» What to produce:
Keyword search on "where": report each line of the records that contains it.

» Exercise inputs:
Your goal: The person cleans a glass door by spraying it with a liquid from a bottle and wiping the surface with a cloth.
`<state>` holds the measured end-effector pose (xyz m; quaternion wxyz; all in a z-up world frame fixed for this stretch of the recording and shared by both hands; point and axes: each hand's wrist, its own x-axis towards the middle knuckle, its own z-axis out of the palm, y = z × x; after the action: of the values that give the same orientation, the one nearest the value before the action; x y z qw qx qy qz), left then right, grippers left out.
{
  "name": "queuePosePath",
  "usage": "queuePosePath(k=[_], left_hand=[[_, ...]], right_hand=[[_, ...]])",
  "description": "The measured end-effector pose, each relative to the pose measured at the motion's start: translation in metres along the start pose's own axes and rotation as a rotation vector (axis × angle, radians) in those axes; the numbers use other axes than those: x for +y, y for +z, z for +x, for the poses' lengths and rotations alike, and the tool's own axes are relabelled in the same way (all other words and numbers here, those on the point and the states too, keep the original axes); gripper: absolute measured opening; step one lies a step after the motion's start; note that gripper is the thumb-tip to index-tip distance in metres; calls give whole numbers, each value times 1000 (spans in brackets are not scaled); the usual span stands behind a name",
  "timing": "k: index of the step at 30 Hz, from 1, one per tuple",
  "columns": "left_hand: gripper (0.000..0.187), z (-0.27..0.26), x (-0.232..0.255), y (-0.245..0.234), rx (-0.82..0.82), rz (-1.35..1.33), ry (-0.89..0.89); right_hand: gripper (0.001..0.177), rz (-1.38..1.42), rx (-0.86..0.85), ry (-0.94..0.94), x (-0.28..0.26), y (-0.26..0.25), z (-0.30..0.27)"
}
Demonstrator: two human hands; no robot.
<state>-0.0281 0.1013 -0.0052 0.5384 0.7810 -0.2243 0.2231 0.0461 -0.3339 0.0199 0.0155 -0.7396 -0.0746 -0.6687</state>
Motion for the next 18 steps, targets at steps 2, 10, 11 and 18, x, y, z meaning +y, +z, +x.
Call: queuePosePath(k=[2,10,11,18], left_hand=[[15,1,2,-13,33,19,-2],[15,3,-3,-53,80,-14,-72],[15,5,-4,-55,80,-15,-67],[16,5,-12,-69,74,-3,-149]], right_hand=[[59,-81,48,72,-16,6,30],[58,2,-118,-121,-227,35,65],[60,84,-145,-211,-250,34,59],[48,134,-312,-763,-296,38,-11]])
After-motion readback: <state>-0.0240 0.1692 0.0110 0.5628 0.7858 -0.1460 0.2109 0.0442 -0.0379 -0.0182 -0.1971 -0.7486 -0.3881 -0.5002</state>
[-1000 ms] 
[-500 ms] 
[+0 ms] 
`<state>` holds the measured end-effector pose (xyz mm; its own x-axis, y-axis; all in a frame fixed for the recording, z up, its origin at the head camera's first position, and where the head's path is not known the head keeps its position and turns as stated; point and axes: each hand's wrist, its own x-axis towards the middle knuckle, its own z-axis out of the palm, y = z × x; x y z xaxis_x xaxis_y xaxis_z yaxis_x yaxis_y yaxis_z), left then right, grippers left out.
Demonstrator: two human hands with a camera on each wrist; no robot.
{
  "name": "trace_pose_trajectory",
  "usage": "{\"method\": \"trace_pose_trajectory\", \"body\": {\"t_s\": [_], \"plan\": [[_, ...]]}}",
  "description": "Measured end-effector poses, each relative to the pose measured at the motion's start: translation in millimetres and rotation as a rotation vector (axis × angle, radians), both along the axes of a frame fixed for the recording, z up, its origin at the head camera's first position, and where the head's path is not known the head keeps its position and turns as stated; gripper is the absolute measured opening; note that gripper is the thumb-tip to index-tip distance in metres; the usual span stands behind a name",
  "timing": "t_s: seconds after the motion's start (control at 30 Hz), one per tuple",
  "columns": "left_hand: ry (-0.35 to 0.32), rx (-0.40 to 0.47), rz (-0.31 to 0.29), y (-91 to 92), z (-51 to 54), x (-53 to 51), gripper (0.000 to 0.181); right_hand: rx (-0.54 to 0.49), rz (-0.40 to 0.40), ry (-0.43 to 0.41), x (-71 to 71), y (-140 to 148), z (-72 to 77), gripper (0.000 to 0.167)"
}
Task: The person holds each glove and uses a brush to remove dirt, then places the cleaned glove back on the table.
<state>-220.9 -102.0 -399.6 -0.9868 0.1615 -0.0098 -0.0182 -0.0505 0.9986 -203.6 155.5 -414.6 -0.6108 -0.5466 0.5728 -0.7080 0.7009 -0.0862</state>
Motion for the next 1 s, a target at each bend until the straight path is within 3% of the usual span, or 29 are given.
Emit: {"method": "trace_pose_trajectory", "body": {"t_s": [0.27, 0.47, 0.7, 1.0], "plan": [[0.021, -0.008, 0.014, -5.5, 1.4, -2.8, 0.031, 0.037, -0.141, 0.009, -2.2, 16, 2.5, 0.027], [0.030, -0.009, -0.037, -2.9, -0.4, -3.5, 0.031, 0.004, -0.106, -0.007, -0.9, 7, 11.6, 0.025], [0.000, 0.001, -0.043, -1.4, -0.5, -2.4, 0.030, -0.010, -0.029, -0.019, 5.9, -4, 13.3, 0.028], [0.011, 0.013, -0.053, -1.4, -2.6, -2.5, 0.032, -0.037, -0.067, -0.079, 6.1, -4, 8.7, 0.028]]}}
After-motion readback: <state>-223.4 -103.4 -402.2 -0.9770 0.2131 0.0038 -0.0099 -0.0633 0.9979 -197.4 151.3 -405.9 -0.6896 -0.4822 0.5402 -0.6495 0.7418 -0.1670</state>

» The answer:
`<state>` holds the measured end-effector pose (xyz mm; its own x-axis, y-axis; all in a frame fixed for the recording, z up, its origin at the head camera's first position, and where the head's path is not known the head keeps its position and turns as stated; point and axes: each hand's wrist, its own x-axis towards the middle knuckle, its own z-axis out of the palm, y = z × x; x y z xaxis_x xaxis_y xaxis_z yaxis_x yaxis_y yaxis_z), left then right, grippers left out.
  "description": "Measured end-effector poses, each relative to the pose measured at the motion's start: translation in millimetres and rotation as a rotation vector (axis × angle, radians), both along the axes of a frame fixed for the recording, z up, its origin at the head camera's first position, and where the head's path is not known the head keeps its position and turns as stated; gripper is the absolute measured opening; note that gripper is the thumb-tip to index-tip distance in metres; the usual span stands behind a name",

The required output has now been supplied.